> TASK BRIEF
The whole listing below is to be copied exactly.

********************

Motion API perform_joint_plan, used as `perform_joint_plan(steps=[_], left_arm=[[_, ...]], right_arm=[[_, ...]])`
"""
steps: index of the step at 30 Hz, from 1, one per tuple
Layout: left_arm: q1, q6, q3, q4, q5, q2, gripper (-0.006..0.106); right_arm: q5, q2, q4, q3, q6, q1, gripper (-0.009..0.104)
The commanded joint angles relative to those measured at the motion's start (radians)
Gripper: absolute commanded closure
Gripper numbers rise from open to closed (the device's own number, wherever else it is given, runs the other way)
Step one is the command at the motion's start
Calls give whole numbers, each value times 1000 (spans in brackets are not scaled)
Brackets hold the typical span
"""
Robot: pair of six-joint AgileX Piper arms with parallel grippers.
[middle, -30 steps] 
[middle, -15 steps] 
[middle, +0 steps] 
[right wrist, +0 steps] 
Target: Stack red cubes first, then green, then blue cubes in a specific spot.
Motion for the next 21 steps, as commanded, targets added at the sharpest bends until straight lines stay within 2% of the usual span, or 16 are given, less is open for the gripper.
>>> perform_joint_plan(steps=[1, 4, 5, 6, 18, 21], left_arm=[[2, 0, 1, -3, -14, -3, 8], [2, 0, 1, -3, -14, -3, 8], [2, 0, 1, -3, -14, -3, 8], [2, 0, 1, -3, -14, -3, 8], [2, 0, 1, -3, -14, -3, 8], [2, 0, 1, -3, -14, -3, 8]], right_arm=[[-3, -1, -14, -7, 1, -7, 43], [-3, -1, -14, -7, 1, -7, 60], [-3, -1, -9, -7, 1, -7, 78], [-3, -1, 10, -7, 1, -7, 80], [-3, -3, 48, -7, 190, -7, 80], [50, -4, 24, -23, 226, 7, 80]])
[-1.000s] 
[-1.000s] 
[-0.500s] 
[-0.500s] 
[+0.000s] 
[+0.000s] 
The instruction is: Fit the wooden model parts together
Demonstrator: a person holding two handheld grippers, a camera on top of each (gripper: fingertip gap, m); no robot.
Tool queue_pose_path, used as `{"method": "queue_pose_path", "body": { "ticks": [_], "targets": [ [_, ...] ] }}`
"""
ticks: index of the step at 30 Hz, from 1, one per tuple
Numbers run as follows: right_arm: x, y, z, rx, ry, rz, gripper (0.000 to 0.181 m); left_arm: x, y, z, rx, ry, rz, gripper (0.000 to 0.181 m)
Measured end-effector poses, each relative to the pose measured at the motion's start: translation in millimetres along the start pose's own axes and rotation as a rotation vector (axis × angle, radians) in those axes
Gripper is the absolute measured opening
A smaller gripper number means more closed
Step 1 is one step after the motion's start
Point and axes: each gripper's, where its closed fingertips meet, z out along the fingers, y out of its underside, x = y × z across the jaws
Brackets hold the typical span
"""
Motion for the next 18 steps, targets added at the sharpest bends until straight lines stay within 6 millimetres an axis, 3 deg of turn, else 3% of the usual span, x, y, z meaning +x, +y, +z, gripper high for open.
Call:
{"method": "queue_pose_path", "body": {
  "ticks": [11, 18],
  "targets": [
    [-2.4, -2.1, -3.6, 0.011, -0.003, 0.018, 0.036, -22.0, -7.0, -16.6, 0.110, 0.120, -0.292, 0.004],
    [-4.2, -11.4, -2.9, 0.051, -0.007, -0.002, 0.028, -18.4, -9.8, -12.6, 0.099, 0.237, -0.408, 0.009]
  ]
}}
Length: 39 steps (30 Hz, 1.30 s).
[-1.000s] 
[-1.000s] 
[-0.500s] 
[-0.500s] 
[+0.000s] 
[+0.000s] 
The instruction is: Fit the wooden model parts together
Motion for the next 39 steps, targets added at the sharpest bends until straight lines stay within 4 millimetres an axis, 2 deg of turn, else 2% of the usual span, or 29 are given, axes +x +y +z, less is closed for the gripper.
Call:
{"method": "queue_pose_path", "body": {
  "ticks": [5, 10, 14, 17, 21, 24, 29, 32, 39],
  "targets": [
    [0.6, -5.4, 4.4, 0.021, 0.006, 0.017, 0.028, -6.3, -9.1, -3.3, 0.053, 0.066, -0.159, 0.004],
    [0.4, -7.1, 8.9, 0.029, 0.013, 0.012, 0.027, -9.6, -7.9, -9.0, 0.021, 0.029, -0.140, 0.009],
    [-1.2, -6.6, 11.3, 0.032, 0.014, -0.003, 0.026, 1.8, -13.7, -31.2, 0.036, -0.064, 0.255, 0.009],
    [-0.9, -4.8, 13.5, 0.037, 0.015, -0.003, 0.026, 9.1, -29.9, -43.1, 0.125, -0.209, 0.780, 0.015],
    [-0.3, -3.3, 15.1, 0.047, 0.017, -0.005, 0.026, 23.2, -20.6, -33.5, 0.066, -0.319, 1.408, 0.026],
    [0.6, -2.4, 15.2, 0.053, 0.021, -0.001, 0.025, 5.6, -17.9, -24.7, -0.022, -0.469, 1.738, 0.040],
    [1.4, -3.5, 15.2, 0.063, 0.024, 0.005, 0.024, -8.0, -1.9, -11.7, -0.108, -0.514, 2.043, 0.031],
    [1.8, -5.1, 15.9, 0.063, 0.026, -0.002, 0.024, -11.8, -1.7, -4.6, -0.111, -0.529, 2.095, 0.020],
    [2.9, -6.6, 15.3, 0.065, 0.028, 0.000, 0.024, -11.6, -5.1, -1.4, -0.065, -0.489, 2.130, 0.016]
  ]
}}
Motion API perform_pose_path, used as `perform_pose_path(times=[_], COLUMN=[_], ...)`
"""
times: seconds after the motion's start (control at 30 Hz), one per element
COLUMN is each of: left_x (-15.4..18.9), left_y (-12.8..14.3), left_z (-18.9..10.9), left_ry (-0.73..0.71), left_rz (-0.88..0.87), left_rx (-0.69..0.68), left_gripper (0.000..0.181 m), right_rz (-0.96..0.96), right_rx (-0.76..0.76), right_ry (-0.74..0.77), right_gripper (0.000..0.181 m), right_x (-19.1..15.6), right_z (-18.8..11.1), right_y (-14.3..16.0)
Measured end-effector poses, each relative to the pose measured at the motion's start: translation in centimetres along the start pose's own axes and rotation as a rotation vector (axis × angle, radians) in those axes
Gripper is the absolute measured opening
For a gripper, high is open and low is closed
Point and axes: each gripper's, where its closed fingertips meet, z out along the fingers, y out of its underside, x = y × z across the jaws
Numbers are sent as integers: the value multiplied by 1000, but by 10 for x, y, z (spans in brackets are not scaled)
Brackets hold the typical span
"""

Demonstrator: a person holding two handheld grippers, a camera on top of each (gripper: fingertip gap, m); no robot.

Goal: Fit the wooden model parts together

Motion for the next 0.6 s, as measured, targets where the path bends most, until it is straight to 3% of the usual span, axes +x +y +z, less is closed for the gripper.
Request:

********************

> WORKED SOLUTION
Motion API perform_joint_plan, used as `perform_joint_plan(steps=[_], left_arm=[[_, ...]], right_arm=[[_, ...]])`
"""
steps: index of the step at 30 Hz, from 1, one per tuple
Layout: left_arm: q1, q6, q3, q4, q5, q2, gripper (-0.006..0.106); right_arm: q5, q2, q4, q3, q6, q1, gripper (-0.009..0.104)
The commanded joint angles relative to those measured at the motion's start (radians)
Gripper: absolute commanded closure
Gripper numbers rise from open to closed (the device's own number, wherever else it is given, runs the other way)
Step one is the command at the motion's start
Calls give whole numbers, each value times 1000 (spans in brackets are not scaled)
Brackets hold the typical span
"""
Robot: pair of six-joint AgileX Piper arms with parallel grippers.
[middle, -30 steps] 
[middle, -15 steps] 
[middle, +0 steps] 
[right wrist, +0 steps] 
Target: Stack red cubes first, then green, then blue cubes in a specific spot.
Motion for the next 21 steps, as commanded, targets added at the sharpest bends until straight lines stay within 2% of the usual span, or 16 are given, less is open for the gripper.
>>> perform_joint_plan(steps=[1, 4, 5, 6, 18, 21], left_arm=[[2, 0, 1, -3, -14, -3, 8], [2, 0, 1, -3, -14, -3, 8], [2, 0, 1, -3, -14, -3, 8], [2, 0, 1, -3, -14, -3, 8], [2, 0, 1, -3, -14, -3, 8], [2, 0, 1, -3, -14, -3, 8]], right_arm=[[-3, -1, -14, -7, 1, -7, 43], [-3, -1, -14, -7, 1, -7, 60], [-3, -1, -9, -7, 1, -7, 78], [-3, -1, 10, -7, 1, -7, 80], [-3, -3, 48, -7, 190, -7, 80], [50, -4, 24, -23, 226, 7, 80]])
[-1.000s] 
[-1.000s] 
[-0.500s] 
[-0.500s] 
[+0.000s] 
[+0.000s] 
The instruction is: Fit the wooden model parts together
Demonstrator: a person holding two handheld grippers, a camera on top of each (gripper: fingertip gap, m); no robot.
Tool queue_pose_path, used as `{"method": "queue_pose_path", "body": { "ticks": [_], "targets": [ [_, ...] ] }}`
"""
ticks: index of the step at 30 Hz, from 1, one per tuple
Numbers run as follows: right_arm: x, y, z, rx, ry, rz, gripper (0.000 to 0.181 m); left_arm: x, y, z, rx, ry, rz, gripper (0.000 to 0.181 m)
Measured end-effector poses, each relative to the pose measured at the motion's start: translation in millimetres along the start pose's own axes and rotation as a rotation vector (axis × angle, radians) in those axes
Gripper is the absolute measured opening
A smaller gripper number means more closed
Step 1 is one step after the motion's start
Point and axes: each gripper's, where its closed fingertips meet, z out along the fingers, y out of its underside, x = y × z across the jaws
Brackets hold the typical span
"""
Motion for the next 18 steps, targets added at the sharpest bends until straight lines stay within 6 millimetres an axis, 3 deg of turn, else 3% of the usual span, x, y, z meaning +x, +y, +z, gripper high for open.
Call:
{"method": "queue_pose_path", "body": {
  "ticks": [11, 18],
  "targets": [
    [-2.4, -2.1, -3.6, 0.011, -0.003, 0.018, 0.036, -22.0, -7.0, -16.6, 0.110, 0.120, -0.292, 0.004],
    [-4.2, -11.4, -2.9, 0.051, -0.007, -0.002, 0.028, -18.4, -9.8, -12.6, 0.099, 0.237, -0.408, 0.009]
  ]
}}
Length: 39 steps (30 Hz, 1.30 s).
[-1.000s] 
[-1.000s] 
[-0.500s] 
[-0.500s] 
[+0.000s] 
[+0.000s] 
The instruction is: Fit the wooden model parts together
Motion for the next 39 steps, targets added at the sharpest bends until straight lines stay within 4 millimetres an axis, 2 deg of turn, else 2% of the usual span, or 29 are given, axes +x +y +z, less is closed for the gripper.
Call:
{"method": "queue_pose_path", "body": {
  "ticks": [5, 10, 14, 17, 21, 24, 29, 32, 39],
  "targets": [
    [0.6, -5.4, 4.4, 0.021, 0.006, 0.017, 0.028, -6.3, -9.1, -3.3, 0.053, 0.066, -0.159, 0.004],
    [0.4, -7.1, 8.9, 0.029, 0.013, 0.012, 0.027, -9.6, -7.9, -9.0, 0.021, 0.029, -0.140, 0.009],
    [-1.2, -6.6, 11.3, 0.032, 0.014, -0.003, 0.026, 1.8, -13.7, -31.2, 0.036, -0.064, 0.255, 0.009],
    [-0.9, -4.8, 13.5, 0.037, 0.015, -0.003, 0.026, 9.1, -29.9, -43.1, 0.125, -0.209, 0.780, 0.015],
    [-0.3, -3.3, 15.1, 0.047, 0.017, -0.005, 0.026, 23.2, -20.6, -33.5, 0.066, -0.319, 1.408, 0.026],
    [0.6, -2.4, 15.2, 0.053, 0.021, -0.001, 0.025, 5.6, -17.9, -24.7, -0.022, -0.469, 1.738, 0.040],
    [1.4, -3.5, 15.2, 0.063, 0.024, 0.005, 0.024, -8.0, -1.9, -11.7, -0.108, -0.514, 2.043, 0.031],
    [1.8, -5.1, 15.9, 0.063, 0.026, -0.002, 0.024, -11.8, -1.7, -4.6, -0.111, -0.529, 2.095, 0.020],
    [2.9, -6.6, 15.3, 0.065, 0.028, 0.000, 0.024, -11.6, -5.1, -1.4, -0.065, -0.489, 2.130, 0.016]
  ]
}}
Motion API perform_pose_path, used as `perform_pose_path(times=[_], COLUMN=[_], ...)`
"""
times: seconds after the motion's start (control at 30 Hz), one per element
COLUMN is each of: left_x (-15.4..18.9), left_y (-12.8..14.3), left_z (-18.9..10.9), left_ry (-0.73..0.71), left_rz (-0.88..0.87), left_rx (-0.69..0.68), left_gripper (0.000..0.181 m), right_rz (-0.96..0.96), right_rx (-0.76..0.76), right_ry (-0.74..0.77), right_gripper (0.000..0.181 m), right_x (-19.1..15.6), right_z (-18.8..11.1), right_y (-14.3..16.0)
Measured end-effector poses, each relative to the pose measured at the motion's start: translation in centimetres along the start pose's own axes and rotation as a rotation vector (axis × angle, radians) in those axes
Gripper is the absolute measured opening
For a gripper, high is open and low is closed
Point and axes: each gripper's, where its closed fingertips meet, z out along the fingers, y out of its underside, x = y × z across the jaws
Numbers are sent as integers: the value multiplied by 1000, but by 10 for x, y, z (spans in brackets are not scaled)
Brackets hold the typical span
"""

Demonstrator: a person holding two handheld grippers, a camera on top of each (gripper: fingertip gap, m); no robot.

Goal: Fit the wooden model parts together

Motion for the next 0.6 s, as measured, targets where the path bends most, until it is straight to 3% of the usual span, axes +x +y +z, less is closed for the gripper.
Request:

Work on the exercise is now finished.